Among the nearly 150 jailhouse calls to or from George Zimmerman that were released by prosecutors this week was an April 19 call to the controversial Florida pastor Terry Jones.

Zimmerman placed the call to Jones just one day before Zimmerman’s initial bond hearing. His purpose was to try and dissuade Jones from holding a rally in Sanford in support of Zimmerman, who faces second degree murder charges for the killing of Trayvon Martin February 26th.

After asking to pray with Jones, Zimmerman said, “first and foremost thank you for your prayers, I know they’re being heard and I see them being answered every day. I was calling today to ask you, humbly, from one God fearing sinner to the other, for time, for healing, for not only the city of Sanford but America.
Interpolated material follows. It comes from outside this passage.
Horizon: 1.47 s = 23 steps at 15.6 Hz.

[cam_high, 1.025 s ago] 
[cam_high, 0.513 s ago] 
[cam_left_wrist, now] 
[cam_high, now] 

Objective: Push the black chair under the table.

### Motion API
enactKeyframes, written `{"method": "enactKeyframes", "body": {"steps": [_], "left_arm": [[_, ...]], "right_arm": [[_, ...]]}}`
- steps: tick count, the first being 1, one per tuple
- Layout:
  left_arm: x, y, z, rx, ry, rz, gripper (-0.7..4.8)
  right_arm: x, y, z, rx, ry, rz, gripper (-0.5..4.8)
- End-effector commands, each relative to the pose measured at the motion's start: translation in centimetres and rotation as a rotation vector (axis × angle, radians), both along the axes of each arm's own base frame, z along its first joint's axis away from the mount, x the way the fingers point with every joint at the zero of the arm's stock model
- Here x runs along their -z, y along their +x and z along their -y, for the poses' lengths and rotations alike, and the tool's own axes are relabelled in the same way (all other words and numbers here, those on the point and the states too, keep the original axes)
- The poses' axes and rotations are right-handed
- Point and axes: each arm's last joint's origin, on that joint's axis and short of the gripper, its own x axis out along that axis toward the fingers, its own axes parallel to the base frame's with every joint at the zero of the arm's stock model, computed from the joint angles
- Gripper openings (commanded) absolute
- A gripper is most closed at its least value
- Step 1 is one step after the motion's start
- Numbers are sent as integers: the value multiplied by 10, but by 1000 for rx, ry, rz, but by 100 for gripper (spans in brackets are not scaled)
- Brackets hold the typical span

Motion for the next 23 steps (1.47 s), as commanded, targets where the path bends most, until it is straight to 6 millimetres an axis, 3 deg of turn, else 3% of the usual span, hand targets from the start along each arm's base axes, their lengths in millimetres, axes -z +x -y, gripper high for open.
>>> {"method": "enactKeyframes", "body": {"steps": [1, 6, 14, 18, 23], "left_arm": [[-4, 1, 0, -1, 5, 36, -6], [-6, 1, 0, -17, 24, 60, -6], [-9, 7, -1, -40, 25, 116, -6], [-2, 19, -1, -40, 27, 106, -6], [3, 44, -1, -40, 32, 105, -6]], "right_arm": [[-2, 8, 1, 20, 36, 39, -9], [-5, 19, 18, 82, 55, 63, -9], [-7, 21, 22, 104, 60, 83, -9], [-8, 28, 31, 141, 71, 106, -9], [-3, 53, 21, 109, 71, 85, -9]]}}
I know that your intentions are good … and I know that ultimately God will see his will be done.”

Zimmerman continued: “I just ask that perhaps instead of coming Saturday and protesting, we allow law enforcement to do their job and not lose focus, and that perhaps you could even come and visit and pray with me instead of protesting.”

Jones seemed taken aback by the request, and after answering, “hm… okay,” he promised to consider Zimmerman’s request, but defending the idea of his rally, which he said was “to pull us back to the constitution and to pull us back to justice,” adding that “of course, more of the message will be in the area of forgiveness.”

Asked if he would still be in jail if Jones wanted to visit him that Saturday, Zimmerman said his attorney was confident that he would get bail at the hearing scheduled for the following day, but that “because of all the media coverage,” Mark O’Mara thought it best that he remain in jail at least through the weekend.

And he expressed concern that “every day that goes by, each time my name or Trayvon’s name makes it to the headlines, that’s just another day of hurt and not healing.”

In a phonecall later that day to his wife, Shellie, Zimmerman related the phone call and said that he didn’t think that “much positive” could come of Jones visiting Sanford. “Whether his intentions are good or not, the media’s gonna exploit it,” Zimmerman said, noting that someone had “already shot up a police car,” referring to shots fired into an empty patrol car near the gated community where the Zimmermans lived, and where Martin was killed.

Zimmerman apparently felt the visit wouldn’t help to sway people either way regarding his case. “I mean my supporters support me, people that hate me, hate me,” Zimmerman said.

Jones, who is best known for inflammatory rallies, including burning President Obama in effigy on the lawn of his Gainesville church, and burning a Quran, which prompted violent reactions around the world, did speak at a “Justice for Zimmerman” rally the Sunday after his conversation with Zimmerman. The gathering attracted only a handful of people.